SPUG: RE: Precedence and parentheses [was: How to use
database ...]
dancerboy
dancerboy at strangelight.com
Fri Mar 15 20:55:37 CST 2002
At 12:43 AM -0800 3/15/02, Matt Tucker wrote:
>-- dancerboy <dancerboy at strangelight.com> spake thusly:
>
>> At 12:10 PM -0800 3/14/02, Matt Tucker wrote:
>>>
>>> my $email = "$row[12]";
>>
>> I agree that this is bad style. However, it is not *strictly* true
>> that "you'll get exactly the same thing without them"
>
>Good point. Thanks for the clarification.
>
> > my $email = ( defined($row[12]) ? $row[12] : '' );
>>
>> (And yes, I know that the parentheses in the above statement are
>> unnecessary. But personally, one of my biggest pet peeves is
>> developers who won't use extra parentheses to clarify their code. I
>> consider the following to be atrocious style:
>>
> > my $email = defined $row[12] ? $row[12] : '';
>>
>> IMO, you should always, in all but the most trivial and obvious of
>> cases, use parentheses to make the order of operations explicit. Real
>> developers have better things to do with their brain-cells than
>> memorize operator precedence.)
>
>While I certainly understand this viewpoint, my philosophy here is a
>bit different. I prefer to not use parentheses whenever possible
>because I feel it makes the code look cleaner and more readable. I
>figure that as long as the code does what it _looks_like_ it's supposed
>to do, parentheses are unnecessary.
Well, this example was probably a poor one, since a line like
my $email = defined $row[12] ? $row[12] : '';
arguably qualifies as one of those "most trivial and obvious of cases".
OTOH, when considering coding style, do remember this: often, when a
developer is looking at someone else's code, it's because something
isn't working the way it's supposed to. They're looking for bugs.
When I see an expression like the one above, it may be obvious what
the original developer *intended* -- but, depending on the context, I
may still have a reasonable doubt about whether that statement is
actually doing what the developer intended. Unless I have Perl's
operator-precedence tables memorized, a line like this becomes one
more *potential* coding error that I have to investigate. Does the
above really do what it looks like it's doing? or is it perhaps being
parsed like this:
$email = defined( $row[12] ? $row[12] : '' );
? or perhaps even like:
( $email = defined $row[12] ) ? $row[12] : '';
?
But if the original developer spells it out as
$email = ( defined($row[12]) ? $row[12] : '' );
Then I know, without having to consult an operator-precedence table,
that this line is at least doing what it looks like it's doing. It's
one less thing that I have to worry about.
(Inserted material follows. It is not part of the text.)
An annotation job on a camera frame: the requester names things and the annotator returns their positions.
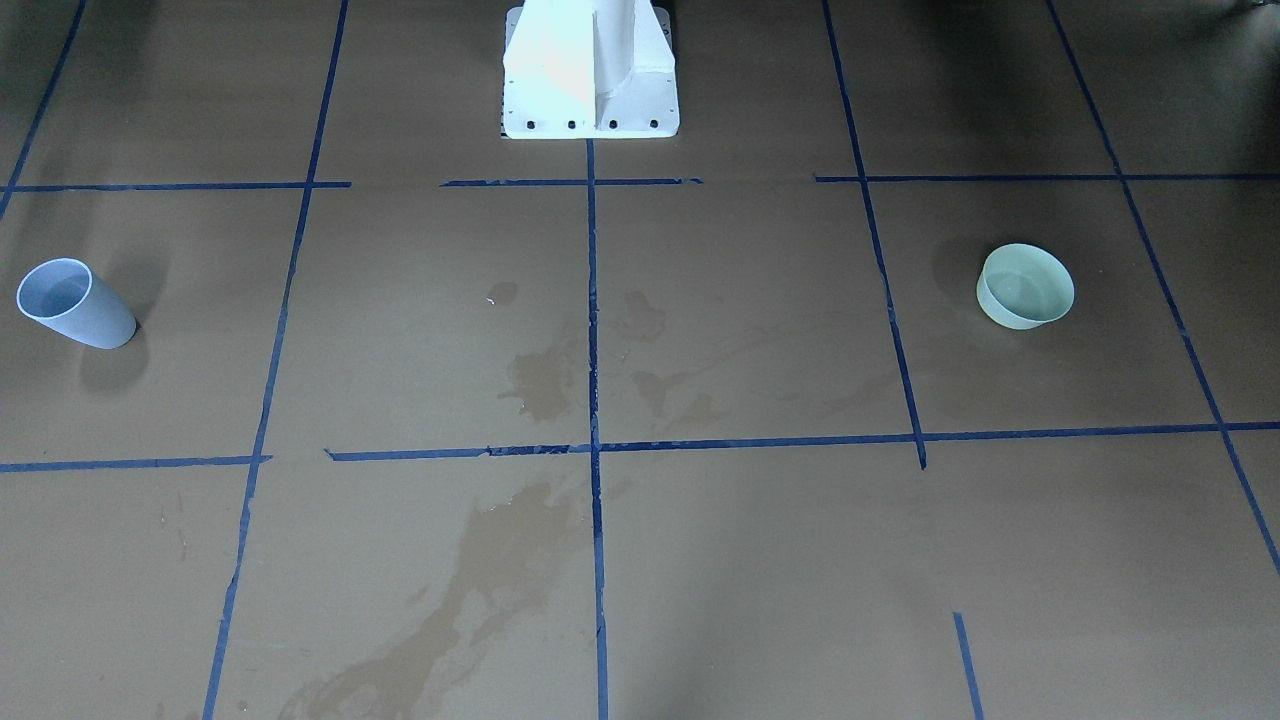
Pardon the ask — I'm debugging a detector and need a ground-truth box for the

Admittedly, I may have a somewhat biased view, since much of my work
lately has involved sifting through reams of poorly-written,
undocumented code created by developers who didn't know what the
${expletive} they were doing, and trying to figure out which of the
tortuous, illegible constructions are actually coding errors, and
which just look like it. :-/
And I agree that deeply-nested parens can easily make the code
difficult to read. That's why I personally advocate indenting
sub-expressions and aligning parens the same way you would
curly-braces. E.g. in my own code I would actually write the above
line as:
$email = (
defined( $row[12] )
? $row[12]
: ''
);
Someday I think I'm going to put together a "Jason Lamport Coding
Style" style-guide (not in the spirit of "this is the best way to
code and everyone should do it my way!" but more as a set of
conventions that I personally have found helpful, and that others
might find helpful as well)...
-jason
P.S. Why was this thread labeled "[OT]"? Seems to me discussions of
coding style are perfectly on-topic for a Perl discussion list?